Thirty-seven years before that important event, the wife of a miner, named Luther, (a worthy, studious, and stubborn man), had, in the little town of Eisleben, become the mother of a boy, who was named Martin, from having been born on St. Martin's Eve. Removed in infancy to Mansfeld, on the banks of the Vipper, young Luther, while standing by his father's forge, or accompanying his mother to gather fagots in the forest, indulged in the anticipation of becoming a scholar, and being sent, after some preparatory training, to Erfurt, he excited by his intellectual powers the admiration of the whole university. One day, while reading keenly in the library, he came upon a Latin copy of the Bible, the pages of which he perused with breathless interest; and resolving upon a monastic life, he entered the Convent of St. Augustine at the age of twenty-one. After spending three years in the cloister, Luther accepted a professorship in the University of Wittemberg, which Frederick, the Elector of Saxony, had founded. And in 1512 being sent as envoy to Rome, where Pope Julius then reigned, and his monastic illusions vanishing into air, he commenced his career as a Reformer, and was excommunicated by Leo X, who did not like his hunting, shooting, and fishing to be disturbed by heretics. Luther retaliated by publishing the 'Babylonish Captivity;' and the book being burned, he, in 1520, publicly committed to the flames the Pope's bull and decretals.

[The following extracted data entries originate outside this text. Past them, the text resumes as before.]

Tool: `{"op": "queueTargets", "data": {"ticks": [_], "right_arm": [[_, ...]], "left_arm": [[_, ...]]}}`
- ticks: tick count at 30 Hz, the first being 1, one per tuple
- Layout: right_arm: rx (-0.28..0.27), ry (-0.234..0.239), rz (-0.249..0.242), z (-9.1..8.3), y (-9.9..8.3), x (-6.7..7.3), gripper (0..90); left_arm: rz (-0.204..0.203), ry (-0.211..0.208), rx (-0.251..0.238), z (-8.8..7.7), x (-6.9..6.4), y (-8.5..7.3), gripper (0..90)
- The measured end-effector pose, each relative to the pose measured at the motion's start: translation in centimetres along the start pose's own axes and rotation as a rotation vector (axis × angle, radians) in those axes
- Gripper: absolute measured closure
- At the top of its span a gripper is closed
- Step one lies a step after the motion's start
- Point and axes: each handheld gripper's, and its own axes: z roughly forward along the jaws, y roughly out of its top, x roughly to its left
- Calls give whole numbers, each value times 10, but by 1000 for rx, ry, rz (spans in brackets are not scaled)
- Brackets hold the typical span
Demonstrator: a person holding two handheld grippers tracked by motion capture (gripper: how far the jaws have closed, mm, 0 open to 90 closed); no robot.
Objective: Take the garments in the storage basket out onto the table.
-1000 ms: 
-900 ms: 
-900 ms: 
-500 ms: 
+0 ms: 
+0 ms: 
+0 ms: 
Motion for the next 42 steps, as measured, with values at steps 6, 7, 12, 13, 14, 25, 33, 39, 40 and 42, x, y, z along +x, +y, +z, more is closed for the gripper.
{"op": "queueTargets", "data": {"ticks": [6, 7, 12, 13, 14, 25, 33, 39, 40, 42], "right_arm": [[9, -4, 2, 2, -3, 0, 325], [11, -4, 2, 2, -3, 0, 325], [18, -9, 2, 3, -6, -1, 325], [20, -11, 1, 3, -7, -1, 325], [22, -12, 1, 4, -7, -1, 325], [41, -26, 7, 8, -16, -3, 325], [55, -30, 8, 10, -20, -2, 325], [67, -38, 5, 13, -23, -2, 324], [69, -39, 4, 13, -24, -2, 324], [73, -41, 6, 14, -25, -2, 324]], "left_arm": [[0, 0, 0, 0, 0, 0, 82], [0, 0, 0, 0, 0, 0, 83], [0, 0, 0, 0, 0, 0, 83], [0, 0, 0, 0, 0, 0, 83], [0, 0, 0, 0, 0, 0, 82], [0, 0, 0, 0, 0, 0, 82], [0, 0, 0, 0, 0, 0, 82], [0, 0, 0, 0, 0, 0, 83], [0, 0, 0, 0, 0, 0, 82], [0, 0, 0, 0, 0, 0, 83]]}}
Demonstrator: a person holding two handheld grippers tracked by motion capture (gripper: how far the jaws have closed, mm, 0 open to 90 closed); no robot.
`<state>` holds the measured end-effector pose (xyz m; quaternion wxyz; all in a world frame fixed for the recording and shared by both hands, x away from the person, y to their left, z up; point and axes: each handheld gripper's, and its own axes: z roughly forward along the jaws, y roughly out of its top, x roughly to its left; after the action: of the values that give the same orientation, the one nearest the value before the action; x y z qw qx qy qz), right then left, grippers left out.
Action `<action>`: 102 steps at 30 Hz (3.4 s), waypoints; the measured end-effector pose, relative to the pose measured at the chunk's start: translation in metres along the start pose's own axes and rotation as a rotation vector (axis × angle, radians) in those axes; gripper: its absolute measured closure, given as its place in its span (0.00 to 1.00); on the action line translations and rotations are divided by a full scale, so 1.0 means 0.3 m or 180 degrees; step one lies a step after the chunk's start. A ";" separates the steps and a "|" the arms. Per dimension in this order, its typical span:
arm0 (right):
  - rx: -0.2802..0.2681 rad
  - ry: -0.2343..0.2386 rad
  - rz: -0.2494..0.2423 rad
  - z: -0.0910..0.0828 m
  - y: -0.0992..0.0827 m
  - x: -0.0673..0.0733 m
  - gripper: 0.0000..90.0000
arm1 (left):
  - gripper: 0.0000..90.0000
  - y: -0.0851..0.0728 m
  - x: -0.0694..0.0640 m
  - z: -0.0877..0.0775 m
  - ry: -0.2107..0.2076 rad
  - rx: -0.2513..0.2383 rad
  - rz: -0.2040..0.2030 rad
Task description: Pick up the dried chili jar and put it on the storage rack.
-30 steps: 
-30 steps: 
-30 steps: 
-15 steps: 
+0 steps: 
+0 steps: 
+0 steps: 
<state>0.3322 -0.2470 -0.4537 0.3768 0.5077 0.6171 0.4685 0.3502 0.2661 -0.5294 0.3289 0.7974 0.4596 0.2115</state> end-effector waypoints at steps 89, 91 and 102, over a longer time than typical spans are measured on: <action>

The popular spirit in Germany was in Luther's favor; for though, from the days of Louis of Bavaria, the Emperors had acknowledged the ascendancy of the Popes, the people had exhibited an increasing dislike to the yoke of Rome, and in 1512 the populace of the Rhenish provinces had displayed their discontent by forming the League of Shoes. Maximilian, it appears, had not manifested any dislike to the new faith; but Charles V had inherited enough of Spanish bigotry to decide his opinions, and in 1521 he summoned Luther to appear before the Diet of Worms, and answer for his doctrines. The bold Reformer soon arrived from Wittemberg in a wagon, defended himself with great spirit, and afterward escaped into Saxony, where, secured by his friend the Elector in the fortress of Wartberg, while branded by the Pope as 'a viper of hell,' he commenced his translation of the Bible. And matters did not rest here, for the mind of Europe was in agitation.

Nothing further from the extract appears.